In the Phaser game engine, you can traditionally load your assets like this:

  game.load.image('kirito', 'assets/sprites/kirito_by_vali233.png');
  game.load.image('asuna', 'assets/sprites/asuna_by_vali233.png');

This is fine for just a few assets but when you need a larger amount of assets, this can become cumbersome. Phaser has the notions of asset packs. These would normally have to be edited by hand or with some authoring tool. So, what can this tool do?

... basically, this lets you create those asset packs based on some rules that you define.

Getting Started

This plugin requires Grunt ~0.4.5 or up.

If you haven't used Grunt before, be sure to check out the Getting Started guide, as it explains how to create a Gruntfile as well as install and use Grunt plugins. Once you're familiar with that process, you may install this plugin with this command:

npm install grunt-phaser-assetpack-generator --save-dev

Once the plugin has been installed, it may be enabled inside your Gruntfile with this line of JavaScript:

grunt.loadNpmTasks('grunt-phaser-assetpack-generator');

The "phaser_assetpack_generator" task

Overview

In your project's Gruntfile, add a section named phaser_assetpack_generator to the data object passed into grunt.initConfig().

grunt.initConfig({
  phaser_assetpack_generator: {
    files: {
      // Task-specific options go here.
    }
  },
});

The files glob is the same as your standard grunt minimatch files set. In the most barebones installation, you can simply use something like:

files: {
  src:  'assets/**',
  dest: 'assets/pack.json',
  processor: 'default'
}

and the generator will try and guess the correct mappings based on some rules. More on those rules later. You can then just load the asset pack with Phaser, using the game.load.pack. Since most games require more complex configurations, you can specify your own custom processor for generating the pack or you can use some of the predefined rules.
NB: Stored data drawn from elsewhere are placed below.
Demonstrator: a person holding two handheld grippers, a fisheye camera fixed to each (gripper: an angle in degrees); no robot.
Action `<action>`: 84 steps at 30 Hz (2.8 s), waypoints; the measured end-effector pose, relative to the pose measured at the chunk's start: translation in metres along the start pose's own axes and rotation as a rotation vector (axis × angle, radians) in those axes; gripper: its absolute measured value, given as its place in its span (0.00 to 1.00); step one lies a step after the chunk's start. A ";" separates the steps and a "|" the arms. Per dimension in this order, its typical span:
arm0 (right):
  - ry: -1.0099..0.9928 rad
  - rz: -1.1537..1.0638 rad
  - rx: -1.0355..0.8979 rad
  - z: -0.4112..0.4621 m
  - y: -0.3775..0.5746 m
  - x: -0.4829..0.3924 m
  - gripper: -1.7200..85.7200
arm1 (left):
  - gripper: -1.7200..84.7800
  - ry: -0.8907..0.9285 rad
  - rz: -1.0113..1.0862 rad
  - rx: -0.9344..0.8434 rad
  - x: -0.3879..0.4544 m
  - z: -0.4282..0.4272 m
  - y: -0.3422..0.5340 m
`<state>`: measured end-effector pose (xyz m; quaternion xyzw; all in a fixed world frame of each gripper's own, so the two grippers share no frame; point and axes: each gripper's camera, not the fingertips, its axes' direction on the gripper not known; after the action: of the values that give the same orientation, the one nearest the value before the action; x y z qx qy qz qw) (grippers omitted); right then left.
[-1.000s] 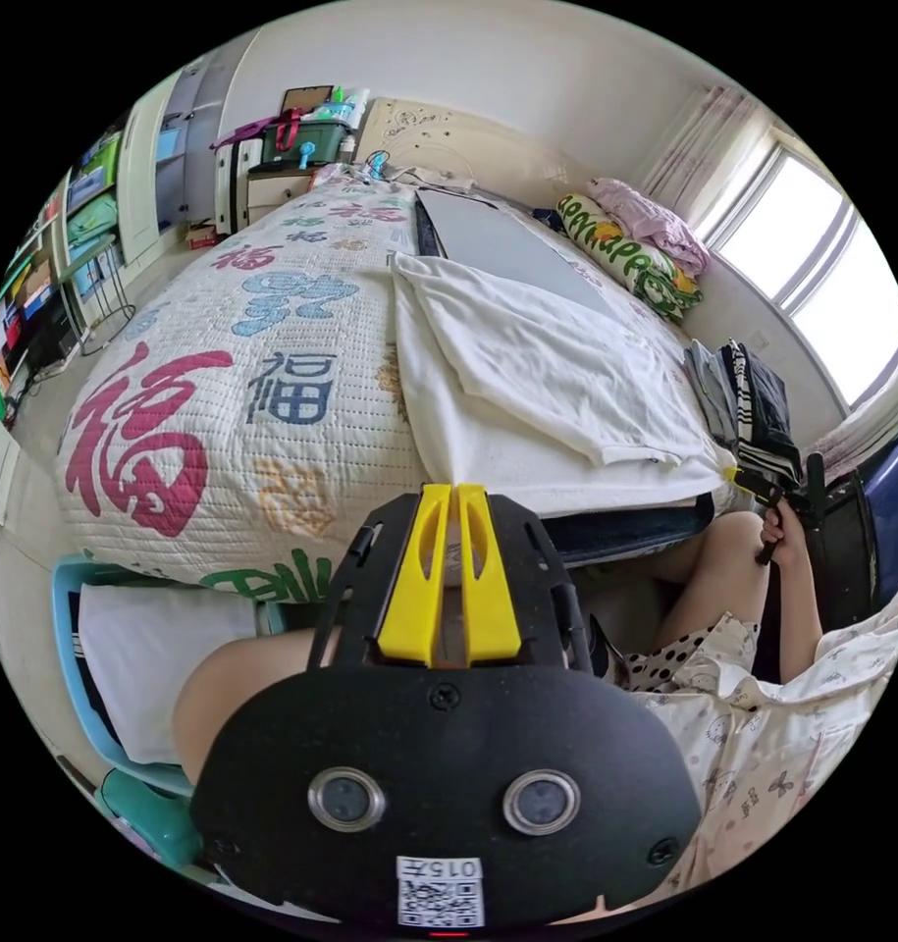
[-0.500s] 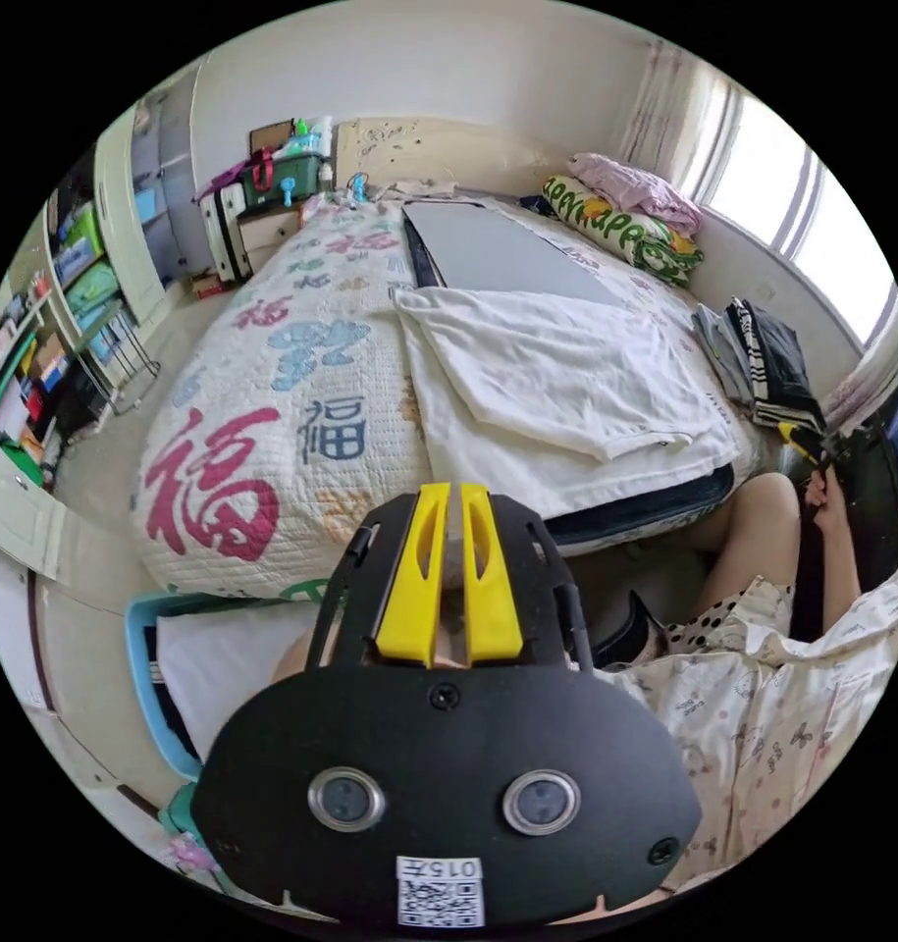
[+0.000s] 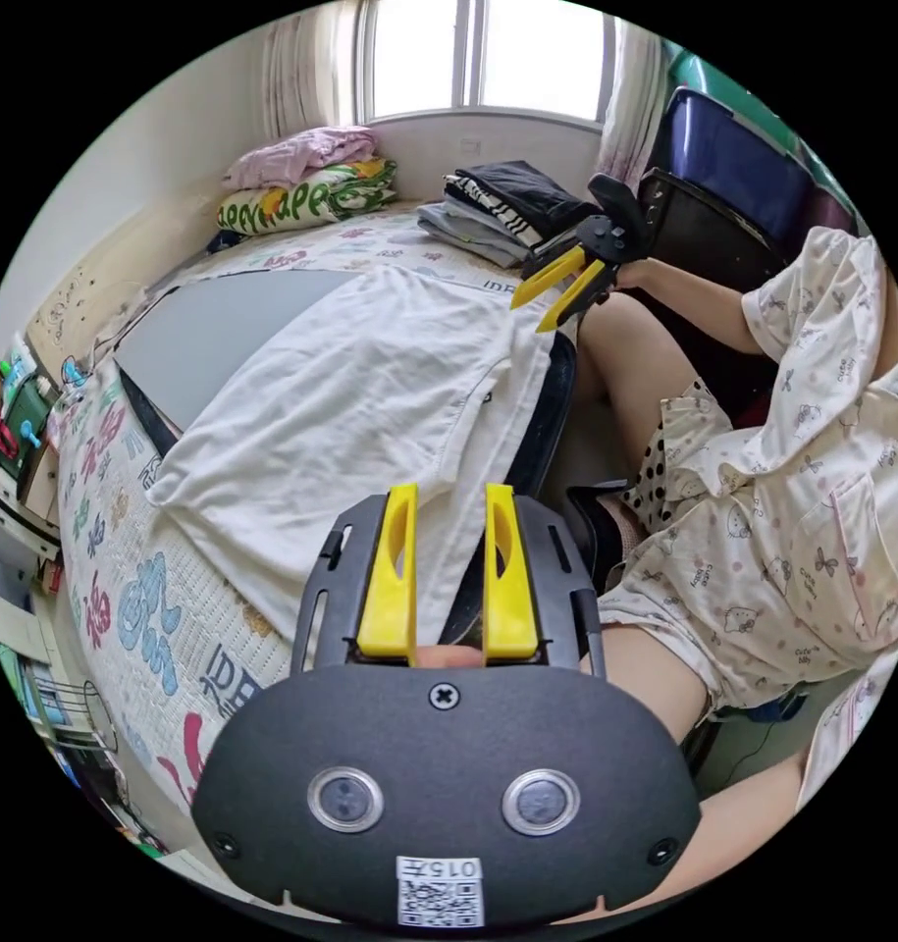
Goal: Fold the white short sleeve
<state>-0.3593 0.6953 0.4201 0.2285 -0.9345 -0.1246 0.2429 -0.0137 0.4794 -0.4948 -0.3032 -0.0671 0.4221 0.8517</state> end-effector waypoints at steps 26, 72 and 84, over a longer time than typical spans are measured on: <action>0.309 0.171 -0.006 -0.161 -0.092 0.559 0.03 | 0.05 -0.110 -0.403 0.435 -0.359 -0.190 -0.181; -0.435 0.362 0.222 -0.231 0.303 0.558 0.07 | 0.06 0.139 -0.564 0.626 -0.101 -0.206 -0.072; 0.010 0.022 -0.197 0.046 0.521 0.392 0.15 | 0.02 0.209 -0.840 0.676 -0.164 -0.266 -0.028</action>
<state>-0.8787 0.9603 0.7162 0.1940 -0.9189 -0.2121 0.2701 -0.0006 0.2197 -0.6700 -0.0003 0.0422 0.0116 0.9990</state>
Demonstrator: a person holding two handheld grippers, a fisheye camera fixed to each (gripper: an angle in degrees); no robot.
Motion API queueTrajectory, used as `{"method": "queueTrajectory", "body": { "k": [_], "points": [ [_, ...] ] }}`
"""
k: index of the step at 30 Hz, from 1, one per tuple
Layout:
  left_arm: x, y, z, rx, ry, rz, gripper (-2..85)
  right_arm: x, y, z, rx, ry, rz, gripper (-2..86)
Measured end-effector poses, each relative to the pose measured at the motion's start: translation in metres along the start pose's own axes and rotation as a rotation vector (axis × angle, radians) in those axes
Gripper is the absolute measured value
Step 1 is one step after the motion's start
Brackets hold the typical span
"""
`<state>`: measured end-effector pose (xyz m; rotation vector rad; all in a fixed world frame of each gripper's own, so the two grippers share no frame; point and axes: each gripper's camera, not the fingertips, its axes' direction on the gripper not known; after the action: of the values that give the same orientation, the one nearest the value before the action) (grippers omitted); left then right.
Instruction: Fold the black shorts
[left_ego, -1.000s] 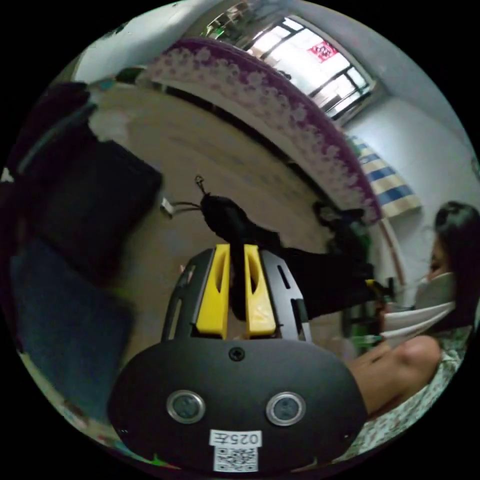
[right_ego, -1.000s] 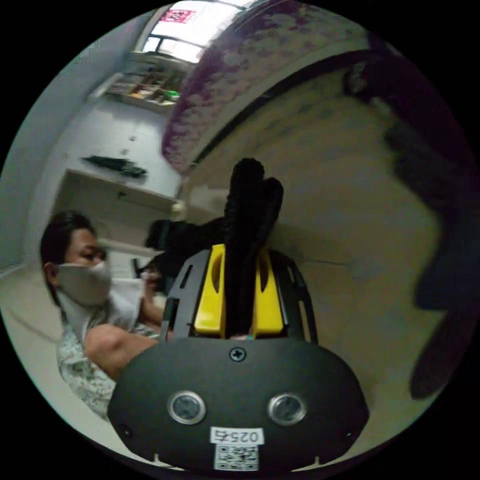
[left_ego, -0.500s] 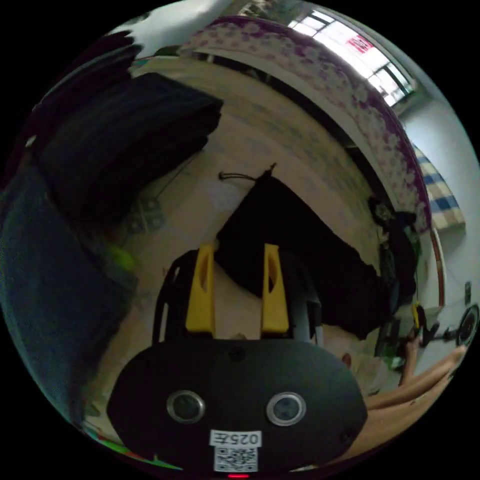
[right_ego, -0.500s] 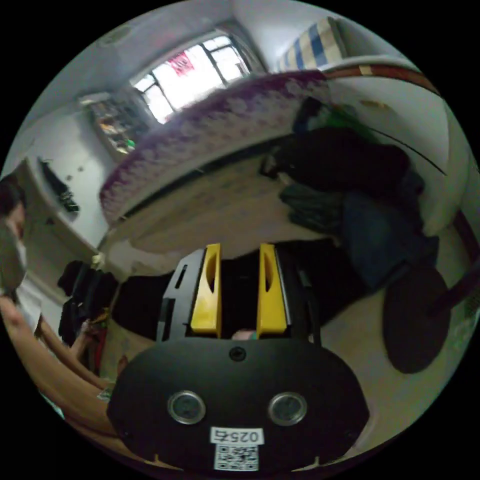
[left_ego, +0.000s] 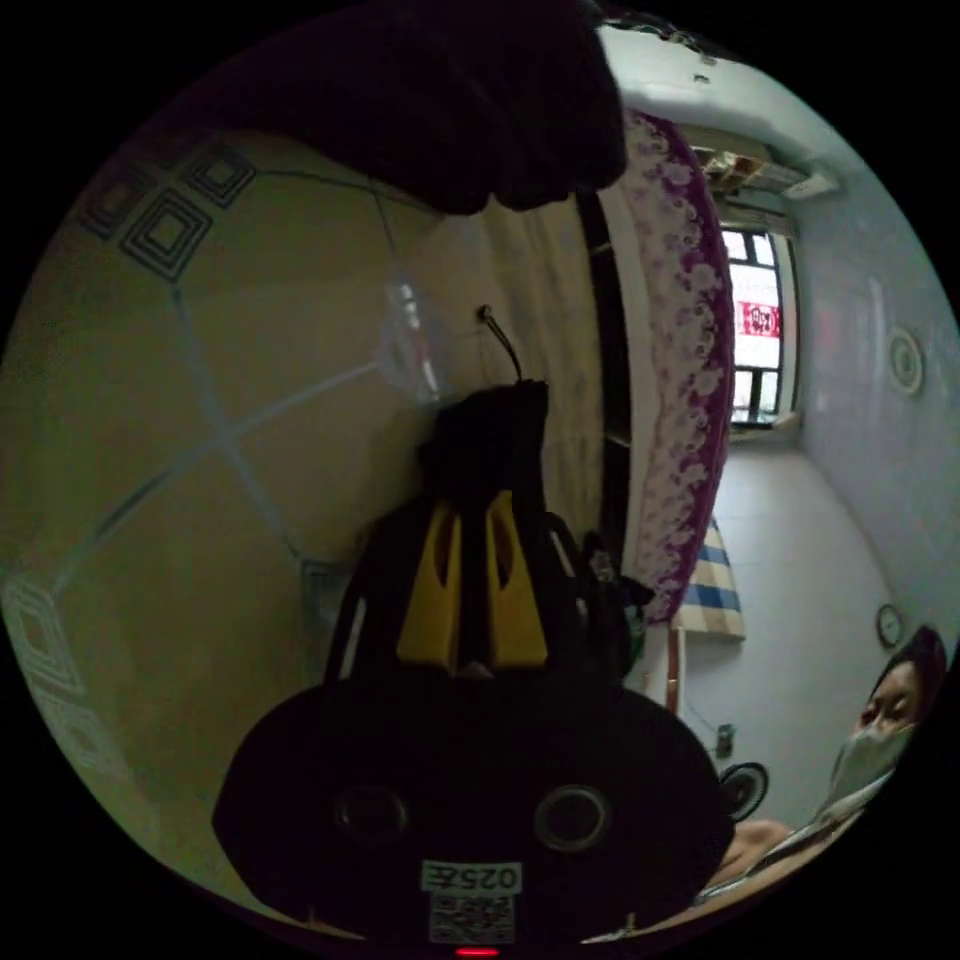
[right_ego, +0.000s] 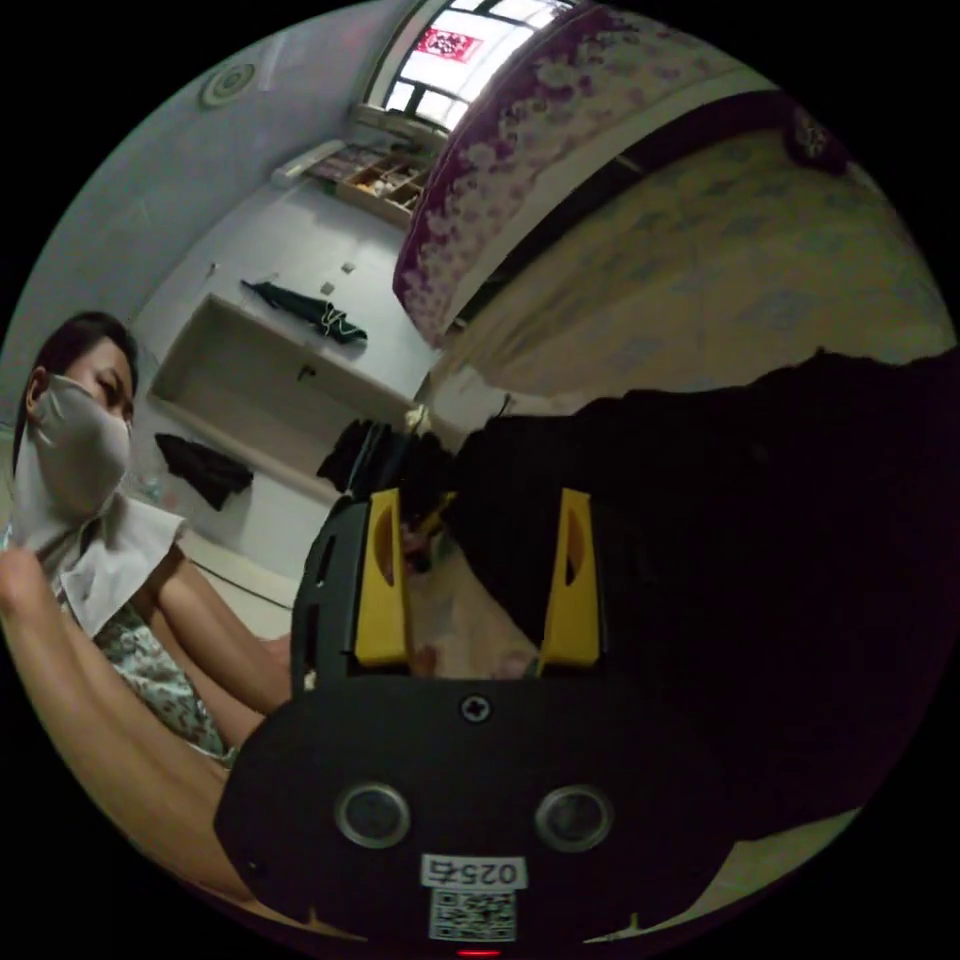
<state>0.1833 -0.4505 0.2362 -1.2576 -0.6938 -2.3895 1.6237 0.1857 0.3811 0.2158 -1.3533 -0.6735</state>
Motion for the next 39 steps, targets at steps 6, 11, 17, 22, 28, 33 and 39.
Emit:
{"method": "queueTrajectory", "body": {
  "k": [6, 11, 17, 22, 28, 33, 39],
  "points": [
    [0.068, 0.037, -0.052, 0.126, -0.228, 0.335, -1.2, 0.011, -0.005, 0.0, -0.108, -0.139, 0.072, 20.9],
    [0.209, 0.13, -0.096, 0.209, -0.129, 0.875, -1.0, 0.029, 0.005, -0.037, -0.042, -0.173, 0.168, 21.1],
    [0.252, 0.291, 0.055, -0.226, 0.318, 0.901, -0.4, 0.055, 0.009, -0.101, 0.164, -0.146, 0.263, 21.5],
    [0.193, 0.473, 0.271, -0.902, -0.005, 1.114, 1.6, 0.09, 0.009, -0.139, 0.181, -0.004, 0.351, 21.8],
    [0.157, 0.546, 0.244, -0.946, 0.01, 1.247, -0.6, 0.119, 0.001, -0.138, 0.036, 0.062, 0.42, 20.8],
    [0.152, 0.504, 0.183, -0.682, -0.074, 1.26, -0.7, 0.103, -0.015, -0.118, -0.061, 0.156, 0.369, 21.8],
    [0.087, 0.438, 0.159, -0.516, -0.356, 1.071, -0.6, 0.084, -0.026, -0.079, -0.135, 0.224, 0.336, 21.8]
  ]
}}
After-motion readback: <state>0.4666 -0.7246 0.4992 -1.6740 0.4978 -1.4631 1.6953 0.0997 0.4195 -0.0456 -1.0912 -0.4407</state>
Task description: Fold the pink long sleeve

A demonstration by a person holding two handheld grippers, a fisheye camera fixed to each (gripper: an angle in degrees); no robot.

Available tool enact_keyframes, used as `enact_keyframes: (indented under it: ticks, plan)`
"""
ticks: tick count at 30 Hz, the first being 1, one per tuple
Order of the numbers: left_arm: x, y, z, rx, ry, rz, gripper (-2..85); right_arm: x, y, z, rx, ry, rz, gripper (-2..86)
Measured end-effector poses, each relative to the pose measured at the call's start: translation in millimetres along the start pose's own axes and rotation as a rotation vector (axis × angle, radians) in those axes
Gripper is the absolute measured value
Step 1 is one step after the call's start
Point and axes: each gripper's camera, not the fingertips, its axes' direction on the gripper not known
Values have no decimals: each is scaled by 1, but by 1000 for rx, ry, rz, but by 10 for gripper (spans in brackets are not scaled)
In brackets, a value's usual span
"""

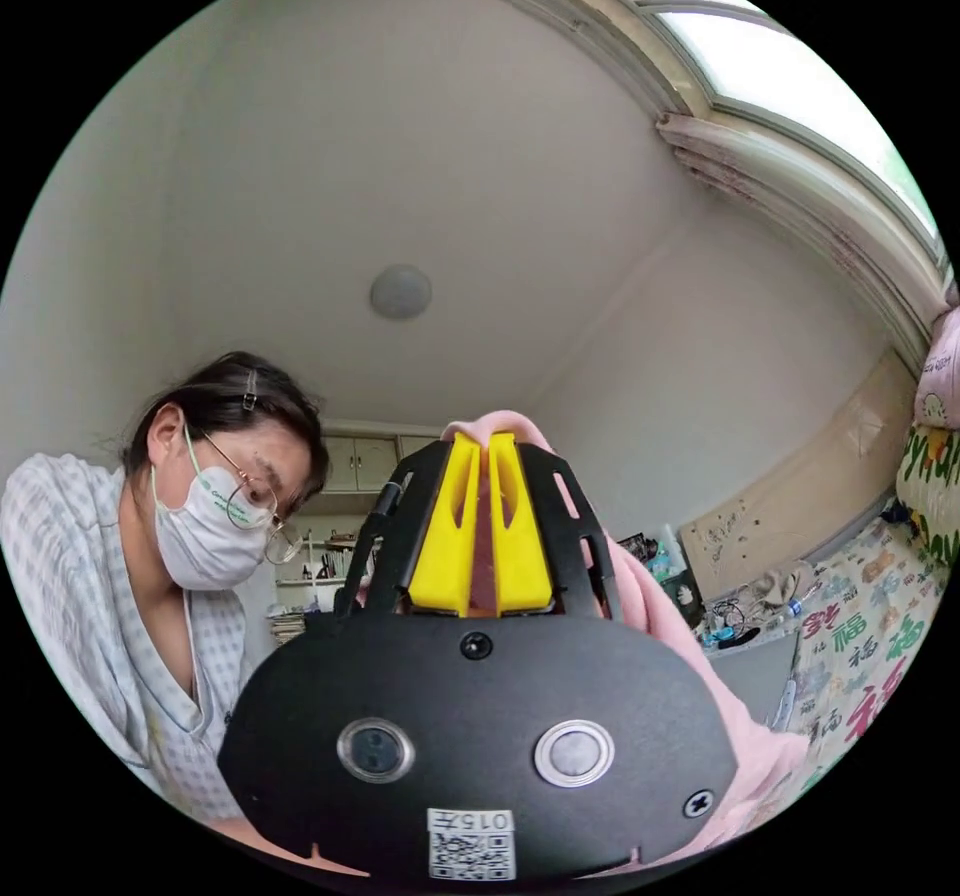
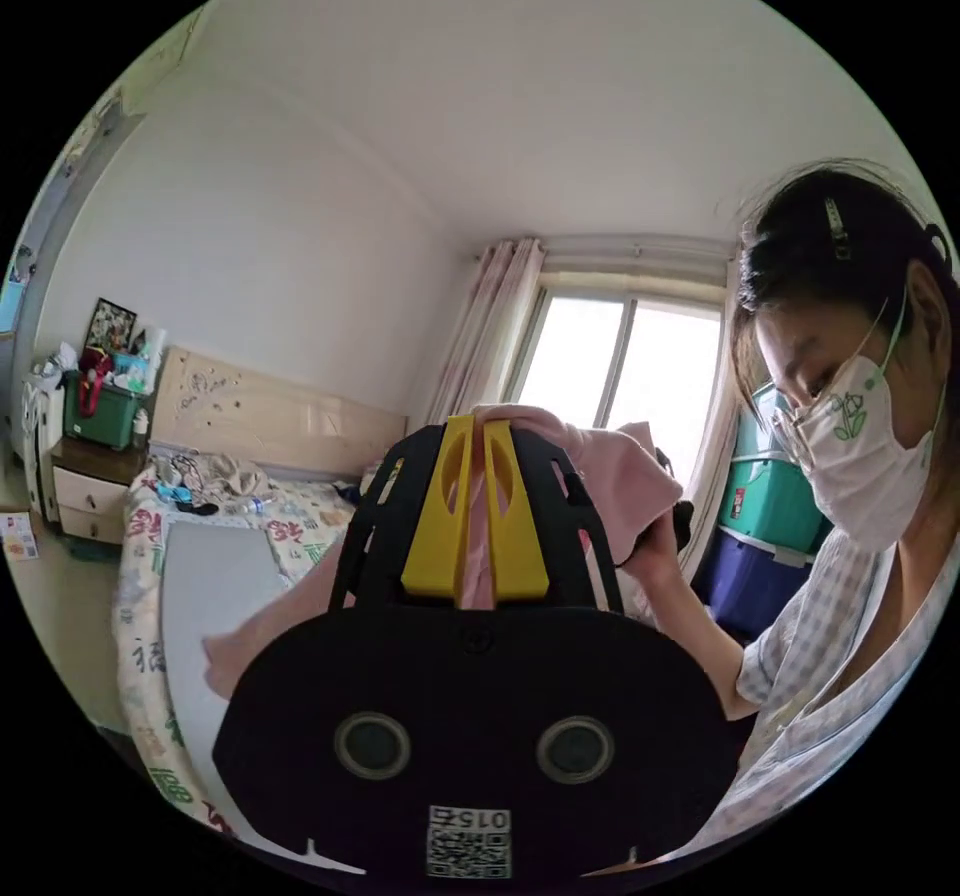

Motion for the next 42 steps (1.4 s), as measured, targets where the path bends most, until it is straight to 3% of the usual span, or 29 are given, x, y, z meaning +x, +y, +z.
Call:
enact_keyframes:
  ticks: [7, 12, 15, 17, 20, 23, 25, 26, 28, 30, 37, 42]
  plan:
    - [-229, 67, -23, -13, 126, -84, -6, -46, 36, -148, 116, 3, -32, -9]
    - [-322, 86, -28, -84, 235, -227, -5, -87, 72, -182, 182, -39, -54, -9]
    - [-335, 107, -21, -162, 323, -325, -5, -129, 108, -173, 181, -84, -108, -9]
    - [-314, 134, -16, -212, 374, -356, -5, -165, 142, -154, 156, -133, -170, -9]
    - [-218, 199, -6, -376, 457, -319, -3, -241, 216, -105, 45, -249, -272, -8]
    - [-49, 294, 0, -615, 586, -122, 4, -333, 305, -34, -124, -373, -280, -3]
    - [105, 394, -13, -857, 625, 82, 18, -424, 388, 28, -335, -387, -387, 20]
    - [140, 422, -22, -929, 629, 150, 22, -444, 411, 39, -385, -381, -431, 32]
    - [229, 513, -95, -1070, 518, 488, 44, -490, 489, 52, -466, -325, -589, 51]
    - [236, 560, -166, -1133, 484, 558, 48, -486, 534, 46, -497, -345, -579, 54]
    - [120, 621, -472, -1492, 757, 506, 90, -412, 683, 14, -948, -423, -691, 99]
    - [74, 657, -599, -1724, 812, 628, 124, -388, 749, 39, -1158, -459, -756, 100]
More on that in the detailed documentation below...

Options

files.processor

Type: String or Function Default value: Varies

This allows you to pass in a particular processor (for generating the JSON) for a specific glob-set. You can pass in 'default' to let most things be handled automatically. You can read more on this shortly.

Processors Available

As you may have noted above, each file glob can take a processor function or string key. Each function will be passed (file, grunt) and should return a JSON object -- the format of the object that should be put in the asset pack.

For example, if you specify 'image', then all files in that glob will be generated as images, each entry having a payload similar to:

{
    "type": "image",
    "key": "assets/sprites/shinyball.png",
    "url": "assets/sprites/shinyball.png",
}

You can also specify a function and return a JSON object yourself. This may be desirable if you use non-standard file extensions or need to parse custom files and create the definitions based on those contents.

Processor List

{
      //   Loads an Audio File
      "type": "audio",
      "key": "assets/audio/bodenstaendig_2000_in_rock_4bit.mp3",
      "urls": ["assets/audio/bodenstaendig_2000_in_rock_4bit.mp3", "assets/audio/bodenstaendig_2000_in_rock_4bit.ogg"],
      "autoDecode": true
  },

Usage Examples

Single Asset Pack

grunt.initConfig({
  phaser_assetpack_generator: {
    files: {
      src:  'assets/**',
      dest: 'assets/pack.json',
      processor: 'default'
    },
  },
});

This will guess at everything by default and dump it in the file assets/pack.json for consumption by your game.

Multiple Asset Packs

For example, this can come in handy when creating "level" packs to reduce loading times.

grunt.initConfig({
  phaser_assetpack_generator: {
    files: {
      src:  'assets/common/**',
      dest: 'assets/common/pack.json',
      processor: 'default'
    },
    {
      src: 'assets/levels/1/**',
      dest: 'assets/levels/1/pack.json',
      processor: levelFormatter // or 'default'
    }
  },
});

var levelFormatter = function(file, grunt) {
  var results = {};

  // do stuff...

  return results;
}

In this way, you could load the common assets and the level assets seperately without needing to worry about bootstrapping the entire game at once in one pack load. And of course, you are able to provide a custom function as shown above so that you are able to do something unique with the level path.